How Suicide Hurts Our Loved Ones

I am a suicide survivor and this post comes from this perspective. If you have ever lost someone to suicide, my heart goes out to you.

This week something happened to me that prompted me to write this blog post. A very close friend of mine asked me to do something so bad that it surprised me that she believed, given my history, that I would say yes.

I prefer not to go into detail about what my friend asked me to do, but it really made me reflect on how I have hurt the people in my past. My past always seems to come up, and in this piece, it makes sense to write about it.

I have mentioned before that in my life I have tried to take my life three times, and luckily no matter how much I tried it was unsuccessful. I am glad I survived but looking back at that times when I wanted to erase myself from this world, it really hurt so many people along the way.

If I am being honest, at the time of each suicide event there were days, weeks, months, and even years of deep depression before making the decision to end it all. I was lost. I didn’t care if I lived or if I was dead. I never reflected on what comes after my death. Would my family just move on? In the moment, I just wanted to not exist in a world that I never fit in. It was the darkest of places, and often I would imagine my death.

It was years later after my last suicide attempt in 2010 that I realized the impact my suicides had on my friends and family. My best friend, for example, talked to me very little for four years after my last suicide attempt. I can count on one hand how many times I saw her or talked to her in those four years. It took the death of my grandfather to bring us closer together again. I never realized that she almost lost me three times and the toll that must have taken on her, I never blamed her for pushing me away.

I can only say that in the moment I was a selfish ass that never really cared about the impact my suicide would have had on my loved ones. I was lost in my own world. Things between my father and I were very strained for years because he had trouble reconciling with the fact that I didn’t have the will to live. I learned years later that he had told my mom to “just let him die” during my second suicide attempt. In the moment I don’t blame him because it was hell that I brought upon my family on an almost daily basis.

Then there is the person that my life has impacted the most, my mother. It saddens me as I think about it now. My mom always saw me as the person I am now, getting my life on track working hard, so it was hardest for her to see me in a constant downward spiral into darkness. I honestly don’t know why she didn’t just give up on me. She should have in my opinion. Instead, she fought for me and I am here to today because of her. Seeing her son time and again trying to end his life, must have taken a toll on her, but she is the strongest woman I know. Somehow she always got me through it and today I am in such a good place.

I write this post for two reasons; the first is to reflect on the family and friends that have been hurt over the years and the people who are no longer in my life.
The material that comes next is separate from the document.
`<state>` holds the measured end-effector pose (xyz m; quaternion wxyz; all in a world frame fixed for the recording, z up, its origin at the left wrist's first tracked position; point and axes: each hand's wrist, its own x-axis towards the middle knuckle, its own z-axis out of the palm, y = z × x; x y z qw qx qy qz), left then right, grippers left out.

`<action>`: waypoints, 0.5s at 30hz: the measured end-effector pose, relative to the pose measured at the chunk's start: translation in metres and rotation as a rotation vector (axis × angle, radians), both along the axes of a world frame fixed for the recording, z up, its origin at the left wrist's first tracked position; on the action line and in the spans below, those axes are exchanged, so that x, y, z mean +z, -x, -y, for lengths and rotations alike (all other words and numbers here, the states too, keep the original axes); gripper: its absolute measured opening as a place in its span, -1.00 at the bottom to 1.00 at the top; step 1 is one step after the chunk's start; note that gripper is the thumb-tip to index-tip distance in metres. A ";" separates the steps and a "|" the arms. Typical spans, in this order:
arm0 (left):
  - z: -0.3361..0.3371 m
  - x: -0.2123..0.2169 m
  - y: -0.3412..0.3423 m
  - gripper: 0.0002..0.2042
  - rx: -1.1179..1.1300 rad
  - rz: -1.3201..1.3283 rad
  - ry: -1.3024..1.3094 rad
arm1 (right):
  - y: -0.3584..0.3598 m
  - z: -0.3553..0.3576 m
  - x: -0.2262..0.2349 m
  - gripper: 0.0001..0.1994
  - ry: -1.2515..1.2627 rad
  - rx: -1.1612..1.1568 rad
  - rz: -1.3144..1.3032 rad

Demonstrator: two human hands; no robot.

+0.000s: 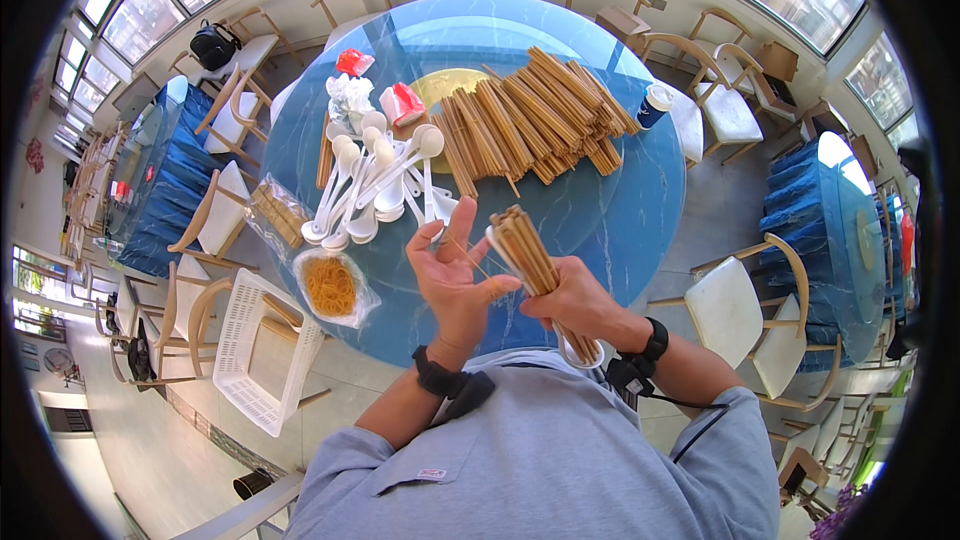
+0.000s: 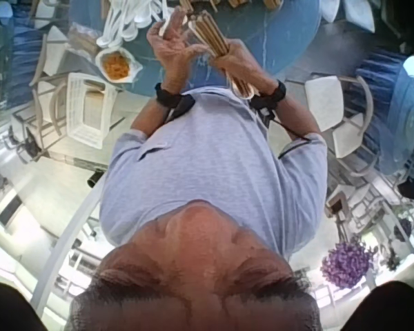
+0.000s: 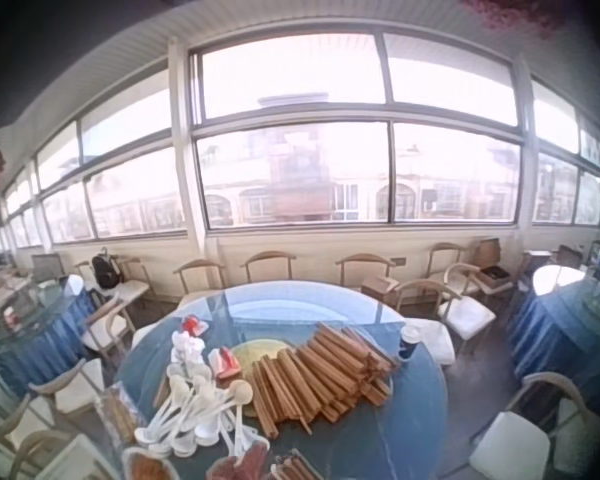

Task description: The person gathers wooden chopsticks and white plastic spoons on a round table, aligns them into small bundles, and secures each bundle with a rubber band. The person places completed bundles into a white basket on the floor.

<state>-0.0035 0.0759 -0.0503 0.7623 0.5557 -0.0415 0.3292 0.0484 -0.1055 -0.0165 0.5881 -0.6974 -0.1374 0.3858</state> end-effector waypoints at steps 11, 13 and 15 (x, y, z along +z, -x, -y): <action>-0.052 0.038 -0.010 -0.60 -0.743 -0.520 0.089 | -0.004 0.001 0.001 -0.75 0.316 0.684 0.512; -0.052 0.039 -0.010 -0.57 -0.795 -0.304 0.492 | -0.006 0.002 0.006 -0.79 0.121 0.421 0.308; -0.046 0.042 -0.005 -0.45 -0.771 -0.110 0.719 | -0.012 0.003 0.012 -0.78 0.081 0.319 0.136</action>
The second and most important reason is to those that are thinking about or have thought about suicide, please find a way to not feel this way. The very idea of suicide is a dark thought, and with all darkness, it can be overcome. I know it sounds like a cliché but it is true.

I will always write about this subject because suicide prevention is the most important thing that I want to accomplish here as The Bipolar Writer. I would not wish suicide on my worst enemy.

I want to close with this, there are so many options out there to get help (I will list some of the ones I have used.) If anyone reading this feels suicidal please contact me. You can email me through this blog or contact me through any of my social media accounts. I will listen and be there no matter what the problem. Also, share your own experiences if you want to reflect on if your suicide attempts have hurt people.

Be safe, and always keep fighting.

J.E. Skye

National Suicide Hotline


My email

Photo Credit: Dylan Roberts


20 Replies to “How Suicide Hurts Our Loved Ones”

  1. Hi. Thanks for following my blog. Hope you enjoy reading it. I like your post here, and always remember, being honest and having a gift of expressing yourself to the blogosphere will carry you a very long way. Look forward to reading more of your site.

  2. I liked the honesty of your post. In 2012 two of my students in NZ took their own lives. I was the last teacher to speak to the second student, and I know I tried to care for her and tell her the right things, it was a time of great trauma for our community. Your words bring some peace and understanding.

    1. Thank you for your kind words. My journey hasn’t always been great but I try to share as much as possible in hopes that people better understand suicide and maybe learn that no matter how dark it gets, things can change for the better. To me, suicide is never the answer.

      1. You write clearly and with honesty and what you are doing is noble in spirit. Kindest regards.

  3. Thank you for your efforts James. I, also, am trying to help people now. I have survived one attempt and had another prevented at the last minute. There is hope though and I am doing ok now. By the way, I do not regret the first attempt. It was at a point in my life where nobody would have missed me much and sometimes I wish for that simplicity again and wish it had worked. Not often though 🙂

    1. Thank you for sharing. I can understand at some level not regretting your suicide. I wouldn’t have gotten my life together had I didn’t do my last attempt. It’s all subjective really. I hope you can use your platform to help people

  4. It’s a brave perspective (in my opinion) to think and reflect on how these actions have affected other people. I think it shows great growth and maturity to even assume any responsibility for how other people felt during these times.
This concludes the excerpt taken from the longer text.